A: Your dough might be too wet. Try adding a tablespoon of flour at a time until it reaches a workable, stiff consistency. Ensure you’re kneading it sufficiently.
Q: How long can I dry the noodles?
A: You can dry them for several hours, or even overnight in a very low oven (around 150°F or 65°C), for a crispier noodle that stores well.
Q: Can I make these noodles ahead of time?
A: Yes, once dried and cut, they can be stored in an airtight container at room temperature for a day or two, or refrigerated for longer storage.
Q: My noodles are mushy. What went wrong?
A: This usually happens if the noodles weren’t dried sufficiently before cooking, or if they were overcooked. Ensure they are rolled very thin and dried for at least two hours.

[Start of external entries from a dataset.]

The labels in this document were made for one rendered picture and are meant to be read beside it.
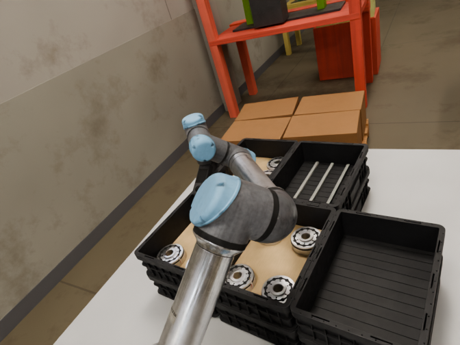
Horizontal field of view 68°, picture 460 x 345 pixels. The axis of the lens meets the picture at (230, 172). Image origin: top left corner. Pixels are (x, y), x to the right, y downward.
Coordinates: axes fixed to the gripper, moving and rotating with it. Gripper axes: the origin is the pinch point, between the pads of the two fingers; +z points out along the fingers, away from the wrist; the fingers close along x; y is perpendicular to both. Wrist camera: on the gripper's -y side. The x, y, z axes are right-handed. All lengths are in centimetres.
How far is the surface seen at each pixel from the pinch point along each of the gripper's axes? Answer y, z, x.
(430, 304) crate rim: -23, 1, -69
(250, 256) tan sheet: -12.2, 11.3, -15.8
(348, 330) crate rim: -34, 3, -54
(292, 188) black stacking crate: 26.3, 11.5, -18.0
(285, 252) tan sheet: -7.9, 11.3, -27.3
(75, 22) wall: 116, -64, 177
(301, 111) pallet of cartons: 179, 51, 33
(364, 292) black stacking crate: -16, 11, -54
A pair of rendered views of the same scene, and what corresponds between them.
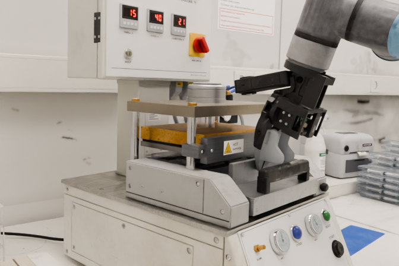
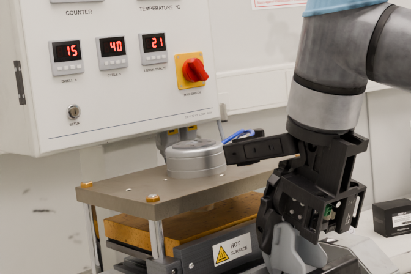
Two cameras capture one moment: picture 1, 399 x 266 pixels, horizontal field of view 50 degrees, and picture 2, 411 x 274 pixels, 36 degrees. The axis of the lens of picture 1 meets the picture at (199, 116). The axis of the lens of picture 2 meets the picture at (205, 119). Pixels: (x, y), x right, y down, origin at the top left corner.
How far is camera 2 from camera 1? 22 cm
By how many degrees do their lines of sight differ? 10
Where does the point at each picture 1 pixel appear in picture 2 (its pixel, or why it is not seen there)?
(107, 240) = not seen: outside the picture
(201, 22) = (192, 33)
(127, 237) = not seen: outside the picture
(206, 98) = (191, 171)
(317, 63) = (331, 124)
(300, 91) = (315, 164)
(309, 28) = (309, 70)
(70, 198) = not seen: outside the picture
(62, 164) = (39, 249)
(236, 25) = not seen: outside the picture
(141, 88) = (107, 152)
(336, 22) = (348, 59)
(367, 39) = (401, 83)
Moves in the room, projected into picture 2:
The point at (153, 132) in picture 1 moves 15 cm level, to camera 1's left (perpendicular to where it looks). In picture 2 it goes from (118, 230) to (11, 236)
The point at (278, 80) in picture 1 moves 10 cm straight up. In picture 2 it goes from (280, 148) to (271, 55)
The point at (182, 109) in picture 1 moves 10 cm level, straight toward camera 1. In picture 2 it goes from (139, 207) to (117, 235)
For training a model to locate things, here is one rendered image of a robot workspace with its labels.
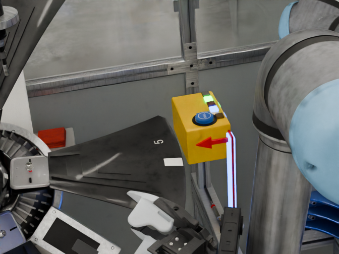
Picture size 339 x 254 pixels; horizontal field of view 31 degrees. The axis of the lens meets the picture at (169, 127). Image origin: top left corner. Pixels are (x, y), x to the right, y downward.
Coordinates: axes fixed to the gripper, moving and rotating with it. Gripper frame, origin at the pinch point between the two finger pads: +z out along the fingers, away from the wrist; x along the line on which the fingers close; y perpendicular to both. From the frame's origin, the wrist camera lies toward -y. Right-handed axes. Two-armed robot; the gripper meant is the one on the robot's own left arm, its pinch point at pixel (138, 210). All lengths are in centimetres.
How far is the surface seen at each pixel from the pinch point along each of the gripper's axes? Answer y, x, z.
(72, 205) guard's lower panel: -38, 69, 73
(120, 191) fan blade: -3.0, 2.3, 7.4
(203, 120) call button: -37.8, 12.1, 18.1
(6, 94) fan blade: 2.0, -11.5, 26.9
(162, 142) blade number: -16.1, 1.3, 9.8
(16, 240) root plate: 10.9, 9.9, 19.0
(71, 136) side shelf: -37, 37, 65
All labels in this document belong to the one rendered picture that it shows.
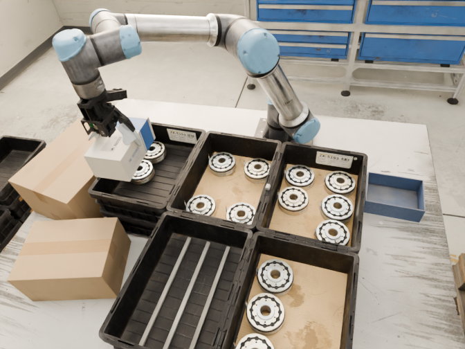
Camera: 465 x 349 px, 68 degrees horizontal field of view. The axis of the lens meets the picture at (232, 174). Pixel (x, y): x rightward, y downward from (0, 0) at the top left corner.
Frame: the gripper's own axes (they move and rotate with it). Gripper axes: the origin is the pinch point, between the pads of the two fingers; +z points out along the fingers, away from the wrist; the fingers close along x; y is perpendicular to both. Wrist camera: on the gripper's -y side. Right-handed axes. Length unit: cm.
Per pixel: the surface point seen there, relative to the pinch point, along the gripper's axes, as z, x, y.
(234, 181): 28.1, 30.8, -13.3
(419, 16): 46, 116, -196
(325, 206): 25, 64, -6
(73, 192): 20.9, -22.7, 7.3
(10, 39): 80, -258, -203
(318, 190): 28, 62, -15
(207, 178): 28.1, 20.4, -13.2
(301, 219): 28, 57, -1
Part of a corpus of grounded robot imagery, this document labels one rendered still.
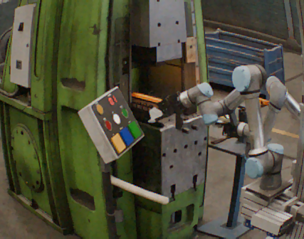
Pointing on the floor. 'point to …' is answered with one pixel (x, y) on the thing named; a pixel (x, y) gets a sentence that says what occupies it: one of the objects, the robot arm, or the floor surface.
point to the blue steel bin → (241, 57)
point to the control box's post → (108, 197)
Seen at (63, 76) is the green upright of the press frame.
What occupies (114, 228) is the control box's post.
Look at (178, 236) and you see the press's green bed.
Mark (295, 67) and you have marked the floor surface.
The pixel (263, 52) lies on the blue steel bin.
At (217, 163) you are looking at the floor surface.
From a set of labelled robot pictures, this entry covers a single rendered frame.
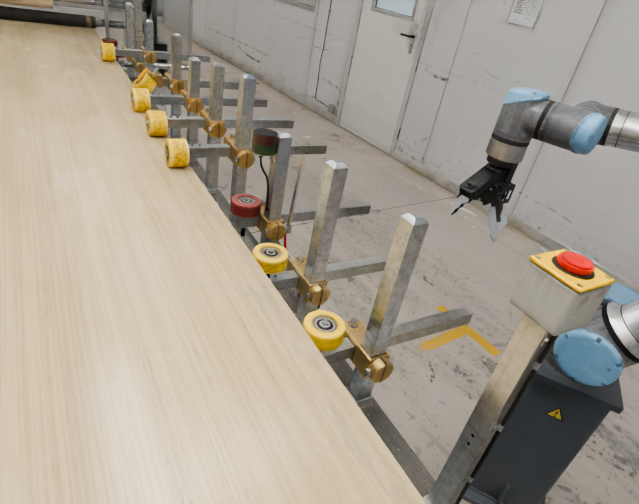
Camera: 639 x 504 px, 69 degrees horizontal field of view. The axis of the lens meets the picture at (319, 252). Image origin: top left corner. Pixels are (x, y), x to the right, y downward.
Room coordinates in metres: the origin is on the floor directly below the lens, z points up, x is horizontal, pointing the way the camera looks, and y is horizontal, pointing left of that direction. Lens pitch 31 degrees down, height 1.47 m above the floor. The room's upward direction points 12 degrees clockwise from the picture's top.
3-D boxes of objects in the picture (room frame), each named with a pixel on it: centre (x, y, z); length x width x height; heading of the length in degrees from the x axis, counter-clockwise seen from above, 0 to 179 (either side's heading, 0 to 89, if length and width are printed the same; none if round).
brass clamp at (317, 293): (0.92, 0.01, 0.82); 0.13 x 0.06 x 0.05; 35
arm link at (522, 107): (1.15, -0.40, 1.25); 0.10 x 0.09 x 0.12; 58
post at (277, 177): (1.10, 0.14, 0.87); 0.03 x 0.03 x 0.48; 35
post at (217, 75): (1.51, 0.43, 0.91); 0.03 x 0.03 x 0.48; 35
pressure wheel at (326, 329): (0.67, -0.04, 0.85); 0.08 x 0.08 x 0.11
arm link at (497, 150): (1.15, -0.40, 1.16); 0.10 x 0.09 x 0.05; 40
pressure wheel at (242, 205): (1.10, 0.22, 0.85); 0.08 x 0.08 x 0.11
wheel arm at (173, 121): (1.58, 0.40, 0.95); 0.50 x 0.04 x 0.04; 125
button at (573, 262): (0.48, -0.29, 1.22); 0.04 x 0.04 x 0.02
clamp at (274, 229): (1.12, 0.16, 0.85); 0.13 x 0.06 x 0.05; 35
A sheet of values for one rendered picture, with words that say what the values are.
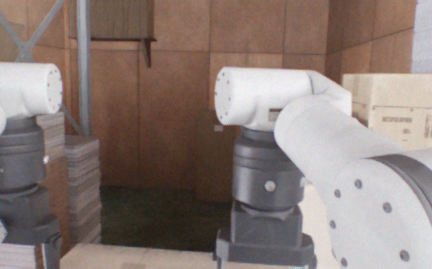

Q: Can I freeze the uncooked noodles?
A: It’s best to dry and cut them before freezing. Freezing the wet dough can lead to undesirable texture changes.
Final Thoughts
There’s a unique satisfaction that comes from creating something as fundamental and comforting as homemade noodles. It’s a connection to generations past, a testament to the simple beauty of flour, eggs, and a little bit of time. Whether you’re making a soul-warming chicken noodle soup on a chilly evening or simply craving a taste of tradition, these old-fashioned noodles are sure to deliver. Gather your ingredients, embrace the process, and savor every tender, flavorful bite. And if you have any stories or variations to share, I’d love to hear them!